### What is expected
What is needed is every line of the material that contains "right".

### Information provided

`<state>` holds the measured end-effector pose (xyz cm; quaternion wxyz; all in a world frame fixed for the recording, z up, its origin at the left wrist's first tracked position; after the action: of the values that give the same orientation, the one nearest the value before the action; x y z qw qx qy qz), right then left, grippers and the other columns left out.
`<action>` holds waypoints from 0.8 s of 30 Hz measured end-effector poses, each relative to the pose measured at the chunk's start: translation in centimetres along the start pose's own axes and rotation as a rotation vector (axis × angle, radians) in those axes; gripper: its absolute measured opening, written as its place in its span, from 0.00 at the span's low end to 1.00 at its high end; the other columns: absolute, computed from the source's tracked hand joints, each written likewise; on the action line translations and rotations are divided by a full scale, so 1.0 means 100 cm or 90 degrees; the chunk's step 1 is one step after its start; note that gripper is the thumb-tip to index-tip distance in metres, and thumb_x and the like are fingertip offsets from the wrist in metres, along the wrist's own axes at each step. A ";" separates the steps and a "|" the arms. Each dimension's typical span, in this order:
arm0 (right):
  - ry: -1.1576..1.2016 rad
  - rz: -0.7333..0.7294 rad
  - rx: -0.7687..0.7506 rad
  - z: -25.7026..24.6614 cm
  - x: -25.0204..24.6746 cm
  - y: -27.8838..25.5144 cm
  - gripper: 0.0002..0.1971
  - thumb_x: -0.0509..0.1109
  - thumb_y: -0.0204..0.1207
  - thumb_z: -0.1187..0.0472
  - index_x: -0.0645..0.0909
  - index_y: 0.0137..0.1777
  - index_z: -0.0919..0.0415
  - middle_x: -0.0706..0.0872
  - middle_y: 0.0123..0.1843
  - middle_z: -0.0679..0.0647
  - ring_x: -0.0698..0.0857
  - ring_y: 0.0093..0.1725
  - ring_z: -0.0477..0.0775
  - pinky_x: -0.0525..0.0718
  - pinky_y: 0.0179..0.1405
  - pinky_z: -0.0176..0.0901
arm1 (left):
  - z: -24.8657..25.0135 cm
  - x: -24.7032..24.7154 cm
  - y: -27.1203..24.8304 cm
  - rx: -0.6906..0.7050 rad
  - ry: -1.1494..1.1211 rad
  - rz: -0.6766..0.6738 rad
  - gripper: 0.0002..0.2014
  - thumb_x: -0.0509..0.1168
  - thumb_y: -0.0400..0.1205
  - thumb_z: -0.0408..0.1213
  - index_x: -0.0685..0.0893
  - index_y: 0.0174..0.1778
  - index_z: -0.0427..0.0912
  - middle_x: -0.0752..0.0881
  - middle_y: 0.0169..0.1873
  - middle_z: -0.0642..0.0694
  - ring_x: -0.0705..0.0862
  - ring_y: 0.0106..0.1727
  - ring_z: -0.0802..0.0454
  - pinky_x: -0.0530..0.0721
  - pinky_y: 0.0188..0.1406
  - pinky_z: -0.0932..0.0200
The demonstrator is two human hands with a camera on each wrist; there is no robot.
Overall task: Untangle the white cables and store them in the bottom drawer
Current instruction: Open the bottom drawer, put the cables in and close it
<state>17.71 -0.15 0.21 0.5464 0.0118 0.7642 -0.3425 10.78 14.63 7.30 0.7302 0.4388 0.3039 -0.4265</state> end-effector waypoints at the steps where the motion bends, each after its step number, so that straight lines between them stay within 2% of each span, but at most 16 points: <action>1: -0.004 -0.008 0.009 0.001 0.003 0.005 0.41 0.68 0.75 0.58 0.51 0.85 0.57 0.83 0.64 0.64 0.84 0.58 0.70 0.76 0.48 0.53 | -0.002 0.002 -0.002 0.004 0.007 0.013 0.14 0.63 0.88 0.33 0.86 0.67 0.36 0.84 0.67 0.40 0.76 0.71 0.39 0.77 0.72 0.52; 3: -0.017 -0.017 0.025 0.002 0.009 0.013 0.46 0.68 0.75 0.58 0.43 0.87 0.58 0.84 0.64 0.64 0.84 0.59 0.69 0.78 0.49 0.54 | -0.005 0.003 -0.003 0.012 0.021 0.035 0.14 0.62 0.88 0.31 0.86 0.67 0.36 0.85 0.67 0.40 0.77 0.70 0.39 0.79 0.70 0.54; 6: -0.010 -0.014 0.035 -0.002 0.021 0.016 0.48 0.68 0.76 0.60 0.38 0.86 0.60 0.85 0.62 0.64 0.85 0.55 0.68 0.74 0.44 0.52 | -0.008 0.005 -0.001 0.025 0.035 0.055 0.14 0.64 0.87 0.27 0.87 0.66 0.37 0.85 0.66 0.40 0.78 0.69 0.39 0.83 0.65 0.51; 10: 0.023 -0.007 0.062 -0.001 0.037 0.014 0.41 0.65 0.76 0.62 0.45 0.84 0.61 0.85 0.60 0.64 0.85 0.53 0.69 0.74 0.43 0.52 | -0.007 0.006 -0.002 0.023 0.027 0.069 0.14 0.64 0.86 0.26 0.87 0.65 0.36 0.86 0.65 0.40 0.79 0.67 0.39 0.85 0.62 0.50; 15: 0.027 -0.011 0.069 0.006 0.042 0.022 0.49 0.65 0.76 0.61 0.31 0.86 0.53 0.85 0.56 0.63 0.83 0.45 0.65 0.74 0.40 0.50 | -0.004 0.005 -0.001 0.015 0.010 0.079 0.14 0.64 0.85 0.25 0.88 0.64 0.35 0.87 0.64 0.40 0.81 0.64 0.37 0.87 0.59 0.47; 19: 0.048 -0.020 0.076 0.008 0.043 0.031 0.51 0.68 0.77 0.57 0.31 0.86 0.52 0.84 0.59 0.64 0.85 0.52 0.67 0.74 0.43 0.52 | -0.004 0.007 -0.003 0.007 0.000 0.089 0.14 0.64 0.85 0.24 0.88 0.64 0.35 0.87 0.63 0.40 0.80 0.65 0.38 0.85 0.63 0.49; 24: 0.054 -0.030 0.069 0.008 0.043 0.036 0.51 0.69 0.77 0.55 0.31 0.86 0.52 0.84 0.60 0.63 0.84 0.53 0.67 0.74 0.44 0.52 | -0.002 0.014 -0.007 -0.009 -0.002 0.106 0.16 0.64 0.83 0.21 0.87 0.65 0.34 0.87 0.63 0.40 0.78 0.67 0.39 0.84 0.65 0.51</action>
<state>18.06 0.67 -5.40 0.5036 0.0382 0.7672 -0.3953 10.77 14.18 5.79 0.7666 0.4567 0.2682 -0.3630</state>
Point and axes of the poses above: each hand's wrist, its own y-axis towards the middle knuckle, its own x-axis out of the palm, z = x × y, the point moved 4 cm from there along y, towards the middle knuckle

### Completed exercise
`<state>` holds the measured end-effector pose (xyz cm; quaternion wxyz; all in a world frame fixed for the recording, z up, its origin at the left wrist's first tracked position; after the action: of the values that give the same orientation, the one nearest the value before the action; x y z qw qx qy qz), right then left, grippers and the other columns left out.
arm0 (right):

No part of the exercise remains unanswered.